The other cryo was soon walking at her side. Fainel looked over at him and realized with a start that he, too, had feathers. Long feathers, just like hers!
“What are you staring at?”
“Sorry.” She mentally kicked herself for apologizing for the third time in two minutes. “I just don’t see crested cryos very often where I’m from. I’m the only one in my pack.”
He looked at her from his skull face, like he wasn’t sure why she was still talking. “…You live with who, then? Not your family?”
“I do live with family, but not my mom, and she’s where I got the feathers from. Not even my twin sister has them. I’m the only one in the family with any feathers at all! The heat and rain this summer makes it so difficult, but they never understand what I mean when I complain about it. My sister tells me to take a mud bath or go swimming if I’m too hot, but then I’ll have to spent the rest of the day cleaning myself off. All the water just runs off of her like a duck…”
“Maybe she’d like our graveyard, then. On humid days the air is so thick you can hardly see in front of your own snout. You never know what’s lurking around.”
“Like a spacey, lost cryo?”
“I was thinking more like an anteo missing half of its skin.”
Fainel laughed at the abruptly gorey image. “…You’re serious?”
He smirked.
“You’re a braver cryo than me.

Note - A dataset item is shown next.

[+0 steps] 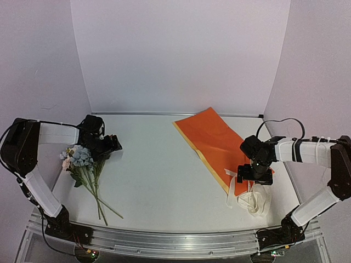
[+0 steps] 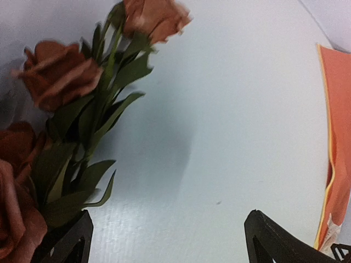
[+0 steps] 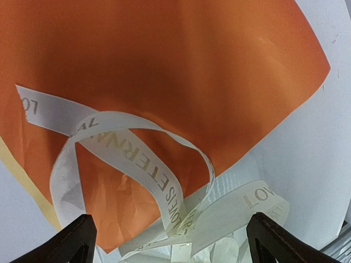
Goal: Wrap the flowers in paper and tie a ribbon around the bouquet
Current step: Move the fake flower to the corner of the board.
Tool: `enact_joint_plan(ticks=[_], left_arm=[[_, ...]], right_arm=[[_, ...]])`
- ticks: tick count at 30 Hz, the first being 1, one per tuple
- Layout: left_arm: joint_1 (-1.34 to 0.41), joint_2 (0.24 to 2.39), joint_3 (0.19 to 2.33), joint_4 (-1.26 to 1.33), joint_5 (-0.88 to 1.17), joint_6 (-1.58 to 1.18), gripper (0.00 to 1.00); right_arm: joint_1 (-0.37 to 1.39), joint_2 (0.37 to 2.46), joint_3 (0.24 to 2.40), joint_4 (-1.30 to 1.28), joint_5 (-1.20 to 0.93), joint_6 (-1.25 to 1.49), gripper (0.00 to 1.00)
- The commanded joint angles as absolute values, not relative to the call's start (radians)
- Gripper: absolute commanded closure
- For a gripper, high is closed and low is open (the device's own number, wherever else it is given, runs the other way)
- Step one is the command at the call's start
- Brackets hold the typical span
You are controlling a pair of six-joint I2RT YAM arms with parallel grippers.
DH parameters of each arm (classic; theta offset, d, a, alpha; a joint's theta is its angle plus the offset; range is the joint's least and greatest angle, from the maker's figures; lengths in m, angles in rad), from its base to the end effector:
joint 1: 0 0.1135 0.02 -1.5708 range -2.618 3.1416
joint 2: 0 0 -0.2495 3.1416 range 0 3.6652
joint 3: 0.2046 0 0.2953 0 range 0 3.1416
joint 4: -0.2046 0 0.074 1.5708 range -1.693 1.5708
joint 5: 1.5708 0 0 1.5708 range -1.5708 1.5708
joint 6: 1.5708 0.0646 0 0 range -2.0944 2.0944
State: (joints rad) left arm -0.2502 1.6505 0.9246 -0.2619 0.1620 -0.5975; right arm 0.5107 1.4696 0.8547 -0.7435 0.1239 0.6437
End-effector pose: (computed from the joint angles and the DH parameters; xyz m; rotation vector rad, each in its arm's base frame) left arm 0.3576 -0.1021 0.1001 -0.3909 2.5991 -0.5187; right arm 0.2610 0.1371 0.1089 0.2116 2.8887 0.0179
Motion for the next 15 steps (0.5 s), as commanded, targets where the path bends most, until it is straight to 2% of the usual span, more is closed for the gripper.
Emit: enact_joint_plan(ticks=[1,7,15], left_arm=[[-0.329,1.662,1.073,-0.244,0.207,-0.597,0.00],[-0.477,1.828,1.273,-0.170,0.237,-0.699,0.00],[-0.631,2.098,1.539,-0.083,0.299,-0.845,0.05]], right_arm=[[0.505,1.445,0.804,-0.695,0.125,0.703,0.02],[0.495,1.459,0.752,-0.645,0.152,0.763,0.09],[0.476,1.460,0.689,-0.589,0.168,0.827,0.33]])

I’d be running for the mountains if I ever saw that!”
“I’m sure there has to be scary things where your pack is, too. Other than your sister.”

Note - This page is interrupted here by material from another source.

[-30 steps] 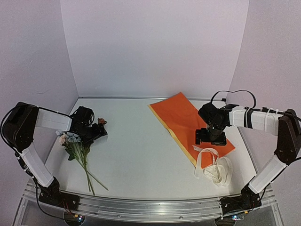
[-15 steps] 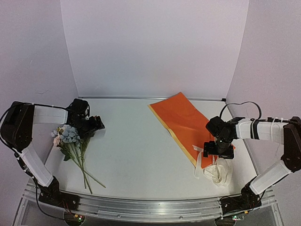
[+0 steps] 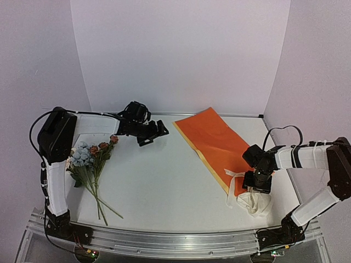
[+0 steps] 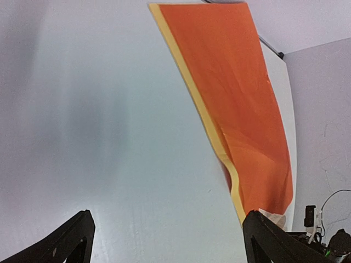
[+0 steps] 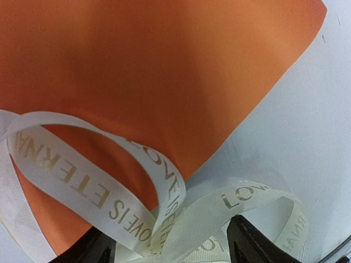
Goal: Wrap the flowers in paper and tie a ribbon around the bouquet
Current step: Pick up the ribbon from the corner of the board.
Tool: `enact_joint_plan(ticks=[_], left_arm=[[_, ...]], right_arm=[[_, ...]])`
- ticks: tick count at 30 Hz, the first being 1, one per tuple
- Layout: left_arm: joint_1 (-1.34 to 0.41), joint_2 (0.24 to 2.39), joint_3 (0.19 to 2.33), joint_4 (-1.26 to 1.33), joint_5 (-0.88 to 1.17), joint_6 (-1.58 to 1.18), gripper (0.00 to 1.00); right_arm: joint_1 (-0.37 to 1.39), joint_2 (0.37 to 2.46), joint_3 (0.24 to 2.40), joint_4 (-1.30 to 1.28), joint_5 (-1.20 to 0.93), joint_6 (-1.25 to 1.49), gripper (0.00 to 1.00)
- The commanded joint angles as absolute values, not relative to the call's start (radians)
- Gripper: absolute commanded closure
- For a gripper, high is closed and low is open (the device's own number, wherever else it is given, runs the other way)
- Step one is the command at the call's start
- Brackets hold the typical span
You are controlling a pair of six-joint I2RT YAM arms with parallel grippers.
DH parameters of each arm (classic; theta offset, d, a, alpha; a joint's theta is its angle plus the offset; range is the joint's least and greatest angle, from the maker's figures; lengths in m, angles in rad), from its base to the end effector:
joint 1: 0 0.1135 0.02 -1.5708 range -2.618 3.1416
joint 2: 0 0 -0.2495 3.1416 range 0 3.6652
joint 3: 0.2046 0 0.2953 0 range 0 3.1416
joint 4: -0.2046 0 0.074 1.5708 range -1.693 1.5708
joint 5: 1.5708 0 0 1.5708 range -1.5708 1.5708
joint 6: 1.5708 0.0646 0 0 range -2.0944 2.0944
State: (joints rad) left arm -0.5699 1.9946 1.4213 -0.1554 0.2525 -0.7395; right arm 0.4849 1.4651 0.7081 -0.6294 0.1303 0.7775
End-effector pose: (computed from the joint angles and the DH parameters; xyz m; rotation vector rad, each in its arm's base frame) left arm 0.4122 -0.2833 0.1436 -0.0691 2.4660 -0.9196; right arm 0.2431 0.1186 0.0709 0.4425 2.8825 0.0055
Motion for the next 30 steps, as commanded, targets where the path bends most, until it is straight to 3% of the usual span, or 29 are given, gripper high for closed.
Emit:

“We don’t have any half-dead anteos. But we had a herd of wild horses pass through once. I was just a hatchling then, and their hooves were so loud when they galloped! I wouldn’t come out of the nest until my dad told me they were all gone. And only if he did it, because one of the others said it just to get me to move, and when I saw the herd was still there, I couldn’t stop crying…” She laughed again, more subdued now. “Like I said, you’re braver than me.”
“Because of something that happened when you were a hatchling? Are you still scared of horses?”
“I don’t think so.”
“Then you’re no coward.” He started to slow down, which made Fainel think he was reconsidering that assessment. “There’s the border.”
Fainel blinked and looked around; indeed, they’d made it out of the graveyard. The open air in front of her lacked the lingering cryo scent of his territory (how had she not noticed it before?).
“Thank you for walking me back. You didn’t have to do that.”
“No problem.”
For some reason, Fainel’s feet no longer felt like moving. So she kept talking instead. “It’s Fainel, by the way.”
“Cujo.”
“It was nice to meet you, Cujo.”
Cujo gave her a wordless nod in response as she forced herself to start walking again. But she’d only made it a few steps before the empty space at her side felt cavernous and wrong. She looked back. Cujo was still standing there, shifting his weight from foot to foot like he couldn’t decide to stay or go.
“You know, Cujo, there’s still a ways to walk before we end up in my own territory.”
Cujo let out a small but noticeable sigh of relief. In a flash, he was at her side again, their flanks just barely brushing. “Why not? You’re more interesting than anything going on back there.”
Fainel’s mind ran wild, trying to picture the most tangential and roundabout path she could use to drag out her journey home. And she wondered if Cujo would pick up on what she was doing. Because she really wanted to get to know her fellow crested better.